We have quite a bit of information on what it takes to be a successful online student but we may also be able to learn a few things from a couple of studies focusing on the unsuccessful online student.
Monroe Community College in Rochester, NY, surveyed 438 unsuccessful online students over a ten year span about their online learning experience. “Unsuccessful students” were defined as those who either failed or withdrew from the online course (Fetzner, 2013).
Online course retention rates are on average, between 5 – 10% lower than for on-campus courses. Findings from the study show the group of students least likely to complete include the “first-time, full-time” students, with a difference in the success rate of 32%. The top three reasons given by the unsuccessful students for dropping or failing their courses, were “falling behind in coursework”, “personal problems”, and conflicts with work and/or family responsibilities (Fetzner, 2013).
In another study examining student engagement and online persistence, researchers from from the University of Georgia collected data on 423 students enrolled in thirteen online course sections over three semesters.
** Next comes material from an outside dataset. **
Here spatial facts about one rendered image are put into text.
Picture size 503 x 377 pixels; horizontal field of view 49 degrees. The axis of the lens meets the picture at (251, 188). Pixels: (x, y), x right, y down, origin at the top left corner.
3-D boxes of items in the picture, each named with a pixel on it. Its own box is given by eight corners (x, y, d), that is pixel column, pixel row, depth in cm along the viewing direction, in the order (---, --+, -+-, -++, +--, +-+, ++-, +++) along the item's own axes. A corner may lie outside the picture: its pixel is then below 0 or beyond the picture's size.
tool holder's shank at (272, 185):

The withdrawal rate for the asynchronous online courses was very high at 32%. Of those students who stayed enrolled in the courses, only 75% successfully completed the course (Morrie, Finnegan, Wu 2005).
Findings from the UG study (2005) indicated that unsuccessful completers (those finishing the course earning a D or F grade) were much less likely to participate or engage meaningfully in course discussions / postings, etc.
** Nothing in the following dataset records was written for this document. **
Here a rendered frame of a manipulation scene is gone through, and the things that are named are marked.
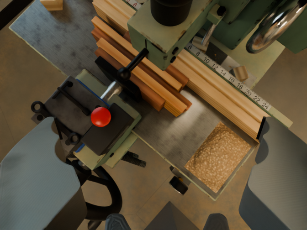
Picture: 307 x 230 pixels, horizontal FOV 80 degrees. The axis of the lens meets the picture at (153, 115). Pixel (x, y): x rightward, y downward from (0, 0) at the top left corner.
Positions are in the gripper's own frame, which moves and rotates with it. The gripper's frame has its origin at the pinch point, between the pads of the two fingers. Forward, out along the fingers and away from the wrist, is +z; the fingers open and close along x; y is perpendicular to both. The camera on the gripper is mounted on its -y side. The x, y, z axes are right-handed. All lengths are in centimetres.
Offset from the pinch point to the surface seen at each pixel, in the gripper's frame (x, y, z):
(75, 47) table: -17.9, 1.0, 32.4
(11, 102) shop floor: -101, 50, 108
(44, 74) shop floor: -79, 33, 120
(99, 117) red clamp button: -8.4, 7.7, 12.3
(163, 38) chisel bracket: 0.9, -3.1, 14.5
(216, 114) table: 13.3, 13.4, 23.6
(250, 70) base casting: 26.6, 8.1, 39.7
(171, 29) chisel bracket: 2.0, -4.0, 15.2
It is apparent from both studies that students may have very unrealistic expectations of what it takes to succeed going into the online learning environment. I have heard anecdotally on numerous occasions of students who have enrolled in an online course for the first time because they thought it would be “easier”.
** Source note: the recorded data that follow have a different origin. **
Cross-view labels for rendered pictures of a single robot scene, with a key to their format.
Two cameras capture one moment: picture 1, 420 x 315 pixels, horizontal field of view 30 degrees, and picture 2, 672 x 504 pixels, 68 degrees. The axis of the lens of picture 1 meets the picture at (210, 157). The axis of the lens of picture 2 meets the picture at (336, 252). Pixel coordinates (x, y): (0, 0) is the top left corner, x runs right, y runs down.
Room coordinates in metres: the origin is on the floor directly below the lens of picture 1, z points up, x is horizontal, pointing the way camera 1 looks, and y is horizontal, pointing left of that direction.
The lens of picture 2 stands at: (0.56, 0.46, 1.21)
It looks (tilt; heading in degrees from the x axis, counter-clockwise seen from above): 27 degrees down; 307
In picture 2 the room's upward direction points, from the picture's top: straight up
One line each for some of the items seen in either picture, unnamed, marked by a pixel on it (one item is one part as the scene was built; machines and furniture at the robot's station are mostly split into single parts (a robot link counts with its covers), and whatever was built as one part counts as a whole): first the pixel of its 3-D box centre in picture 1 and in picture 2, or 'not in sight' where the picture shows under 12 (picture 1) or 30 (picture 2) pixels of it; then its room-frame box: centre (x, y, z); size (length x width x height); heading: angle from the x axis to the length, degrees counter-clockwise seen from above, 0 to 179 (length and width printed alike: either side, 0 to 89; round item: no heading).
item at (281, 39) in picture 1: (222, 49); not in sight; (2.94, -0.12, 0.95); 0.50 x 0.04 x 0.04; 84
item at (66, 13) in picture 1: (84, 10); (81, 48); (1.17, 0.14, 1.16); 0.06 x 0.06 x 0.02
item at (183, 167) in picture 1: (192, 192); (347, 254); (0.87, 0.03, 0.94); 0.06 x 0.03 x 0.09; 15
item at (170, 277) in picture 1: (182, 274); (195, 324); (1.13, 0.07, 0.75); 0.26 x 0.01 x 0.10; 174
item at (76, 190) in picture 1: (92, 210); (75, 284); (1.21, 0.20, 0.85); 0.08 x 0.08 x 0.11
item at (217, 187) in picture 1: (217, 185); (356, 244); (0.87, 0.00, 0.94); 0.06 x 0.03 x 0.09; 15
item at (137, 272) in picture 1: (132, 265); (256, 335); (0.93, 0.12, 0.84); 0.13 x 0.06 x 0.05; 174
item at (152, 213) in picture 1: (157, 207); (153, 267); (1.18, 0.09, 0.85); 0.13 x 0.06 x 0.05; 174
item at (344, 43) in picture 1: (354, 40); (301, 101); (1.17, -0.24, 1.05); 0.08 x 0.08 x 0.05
Our campus is developing an “Introduction to Distance Learning” module in our LMS for students enrolling in an online or blended course for the first time at our college. At the moment they enroll they will be automatically enrolled in the module. An email message will alert them that they need to complete the module before their online course begins. The purpose of the module is to help students better understand what they can expect in taking an online course in regards to organizational skills, time-on-task, the amount of reading and writing required, as well as their access to, and comfort with, technology, etc.
I would be interested to hear of what other colleges have done to help mitigate unrealistic expectations of the first-time online student.
Fetzner, M. (2013). What do unsuccessful online students want us to know? Journal of Asynchronous Learning Networks, Vol 17, No. 1
Morris, L., Finnegan, C., Wu, S. (2005). Tracking student behavior, persistence, and achievement in online courses. Internet and Higher Education Vol 8. 221-231.